Why do we have that Hom is an exact functor in the situation described below?

Question

We are given a finite $p$-group $G$ and a finite $G$-module $M$ such that $pM=0$ (therefore $M$ is in particular a $\mathbb{F}_p$-vector space). In addition we have an arbitrary $G$-module $N$ which is also $\mathbb{F}_p$-vector space.
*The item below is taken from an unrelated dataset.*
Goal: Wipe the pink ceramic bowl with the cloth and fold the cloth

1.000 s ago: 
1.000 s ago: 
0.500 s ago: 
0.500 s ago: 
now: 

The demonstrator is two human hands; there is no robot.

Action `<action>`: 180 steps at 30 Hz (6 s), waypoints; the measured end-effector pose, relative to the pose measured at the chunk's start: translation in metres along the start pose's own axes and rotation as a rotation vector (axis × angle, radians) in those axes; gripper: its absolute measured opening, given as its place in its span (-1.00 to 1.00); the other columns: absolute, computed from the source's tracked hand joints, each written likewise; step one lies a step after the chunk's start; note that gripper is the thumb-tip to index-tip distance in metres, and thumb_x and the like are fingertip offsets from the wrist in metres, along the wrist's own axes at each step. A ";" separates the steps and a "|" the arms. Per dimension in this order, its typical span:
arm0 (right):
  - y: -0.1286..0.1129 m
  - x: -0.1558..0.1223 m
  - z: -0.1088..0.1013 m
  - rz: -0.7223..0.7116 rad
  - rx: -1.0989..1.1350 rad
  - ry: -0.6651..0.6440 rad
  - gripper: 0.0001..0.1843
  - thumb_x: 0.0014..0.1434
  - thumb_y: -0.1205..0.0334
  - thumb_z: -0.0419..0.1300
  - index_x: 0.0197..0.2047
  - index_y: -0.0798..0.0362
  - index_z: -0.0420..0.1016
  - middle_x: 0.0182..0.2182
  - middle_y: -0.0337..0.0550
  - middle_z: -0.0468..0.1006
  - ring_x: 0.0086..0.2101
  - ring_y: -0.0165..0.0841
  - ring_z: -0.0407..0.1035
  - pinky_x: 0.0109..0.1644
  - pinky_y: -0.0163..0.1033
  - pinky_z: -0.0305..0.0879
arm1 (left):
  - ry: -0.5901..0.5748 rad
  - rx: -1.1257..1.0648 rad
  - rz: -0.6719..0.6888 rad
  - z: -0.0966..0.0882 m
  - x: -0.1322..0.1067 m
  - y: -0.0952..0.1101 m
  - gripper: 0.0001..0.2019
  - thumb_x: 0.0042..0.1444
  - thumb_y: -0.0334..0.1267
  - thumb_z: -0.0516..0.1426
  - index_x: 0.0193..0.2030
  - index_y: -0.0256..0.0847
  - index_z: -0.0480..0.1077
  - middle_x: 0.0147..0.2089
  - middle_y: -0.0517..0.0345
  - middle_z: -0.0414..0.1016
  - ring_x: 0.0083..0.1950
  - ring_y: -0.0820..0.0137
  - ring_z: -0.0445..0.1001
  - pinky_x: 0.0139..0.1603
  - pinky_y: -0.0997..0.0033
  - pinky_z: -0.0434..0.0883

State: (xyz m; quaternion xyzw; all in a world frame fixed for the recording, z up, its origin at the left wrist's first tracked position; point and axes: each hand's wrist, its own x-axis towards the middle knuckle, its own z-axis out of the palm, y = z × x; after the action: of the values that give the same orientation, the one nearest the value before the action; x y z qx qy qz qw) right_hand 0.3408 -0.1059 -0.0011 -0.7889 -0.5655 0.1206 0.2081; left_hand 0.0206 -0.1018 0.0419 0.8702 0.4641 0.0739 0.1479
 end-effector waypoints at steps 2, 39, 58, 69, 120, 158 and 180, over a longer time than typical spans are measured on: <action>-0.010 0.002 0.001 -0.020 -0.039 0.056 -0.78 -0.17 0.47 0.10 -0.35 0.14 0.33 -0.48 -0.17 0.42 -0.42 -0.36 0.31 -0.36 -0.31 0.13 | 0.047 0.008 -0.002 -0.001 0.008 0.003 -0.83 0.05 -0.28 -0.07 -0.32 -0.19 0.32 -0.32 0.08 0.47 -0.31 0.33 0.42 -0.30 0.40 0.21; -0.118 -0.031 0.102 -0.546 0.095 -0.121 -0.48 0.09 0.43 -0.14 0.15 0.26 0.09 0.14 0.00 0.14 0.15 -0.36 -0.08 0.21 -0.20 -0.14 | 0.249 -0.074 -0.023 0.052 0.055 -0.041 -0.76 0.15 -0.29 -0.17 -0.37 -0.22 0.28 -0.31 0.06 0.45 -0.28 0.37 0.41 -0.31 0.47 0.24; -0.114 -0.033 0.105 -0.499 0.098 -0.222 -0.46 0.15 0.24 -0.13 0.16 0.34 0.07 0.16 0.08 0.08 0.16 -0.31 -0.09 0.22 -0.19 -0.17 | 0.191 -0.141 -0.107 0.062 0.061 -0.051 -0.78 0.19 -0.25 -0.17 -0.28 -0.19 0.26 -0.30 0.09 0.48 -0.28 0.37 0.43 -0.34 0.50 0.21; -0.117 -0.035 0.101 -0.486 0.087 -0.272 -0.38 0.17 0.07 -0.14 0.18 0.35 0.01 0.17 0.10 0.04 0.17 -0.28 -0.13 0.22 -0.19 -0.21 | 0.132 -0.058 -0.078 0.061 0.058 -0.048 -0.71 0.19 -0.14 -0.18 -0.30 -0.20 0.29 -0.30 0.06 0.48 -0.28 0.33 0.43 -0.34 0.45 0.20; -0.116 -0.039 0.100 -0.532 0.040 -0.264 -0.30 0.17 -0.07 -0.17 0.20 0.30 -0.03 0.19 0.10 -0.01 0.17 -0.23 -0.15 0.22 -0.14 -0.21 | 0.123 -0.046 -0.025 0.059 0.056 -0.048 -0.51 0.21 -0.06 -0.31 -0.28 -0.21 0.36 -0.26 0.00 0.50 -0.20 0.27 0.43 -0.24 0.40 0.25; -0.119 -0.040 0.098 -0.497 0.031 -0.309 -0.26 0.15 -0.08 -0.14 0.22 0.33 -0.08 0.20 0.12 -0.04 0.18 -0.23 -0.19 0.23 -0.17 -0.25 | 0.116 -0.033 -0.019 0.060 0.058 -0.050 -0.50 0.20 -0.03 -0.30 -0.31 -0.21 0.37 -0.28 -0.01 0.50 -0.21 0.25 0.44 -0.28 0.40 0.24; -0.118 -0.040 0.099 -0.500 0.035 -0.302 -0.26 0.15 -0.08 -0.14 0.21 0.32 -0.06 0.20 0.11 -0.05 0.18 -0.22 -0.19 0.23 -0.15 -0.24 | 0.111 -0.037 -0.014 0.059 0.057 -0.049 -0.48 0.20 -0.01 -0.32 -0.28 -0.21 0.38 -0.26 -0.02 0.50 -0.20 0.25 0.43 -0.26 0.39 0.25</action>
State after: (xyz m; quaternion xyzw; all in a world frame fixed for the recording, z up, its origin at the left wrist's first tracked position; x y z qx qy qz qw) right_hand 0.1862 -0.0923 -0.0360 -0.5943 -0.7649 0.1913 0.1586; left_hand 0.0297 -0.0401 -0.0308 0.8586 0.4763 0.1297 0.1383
Then we consider the short exact sequence $$0\longrightarrow M^G \overset{i}{\longrightarrow} M \overset{\pi}{\longrightarrow} M/M^G \longrightarrow 0$$ with $i$, reps. $\pi$, the natural inclusion, resp. projection.
Since $Hom(\cdot,N)$ (here $Hom(\cdot,N)=Hom_\mathbb{Z}(\cdot,N)$, that is, we consider only the group structure of the modules, i.e. $Hom(\cdot,N)$ denotes group moprhisms) is a contravariant left-exact functor, we get the exact sequence $$0\longrightarrow Hom\left(M/M^G,N\right)\longrightarrow Hom(M,N)\longrightarrow Hom\left(M^G,N\right)$$ of $G$-modules.
However there is even more, we have that $Hom(M,N)\longrightarrow Hom\left(M^G,N\right)$ is surjective. (I know it is true, but I am not able to show it.) so that the above exact sequence extends to $$0\longrightarrow Hom\left(M/M^G,N\right)\longrightarrow Hom(M,N)\longrightarrow Hom\left(M^G,N\right)\longrightarrow 0$$ I was trying to show that we have a split of $i$ (i.e. a map, say $t$, such that $t\circ i=id_{M^G}$) with something of the form $$m\in M \longmapsto \sum_{g\in G}g.m \in M^G$$ but it does not work.
Are there any better suggestions to prove this surjectivity? Thank you in advance.

Answer 1

It's not true.

For example, let $G$ be a cyclic group of order 2, $k=\mathbb{F}_2$ the field of two elements, $M=kG$ the regular $kG$-module, so that $M^G$ is the trivial $kG$-module $k$, and $N=M^G=k$ the trivial $kG$-module.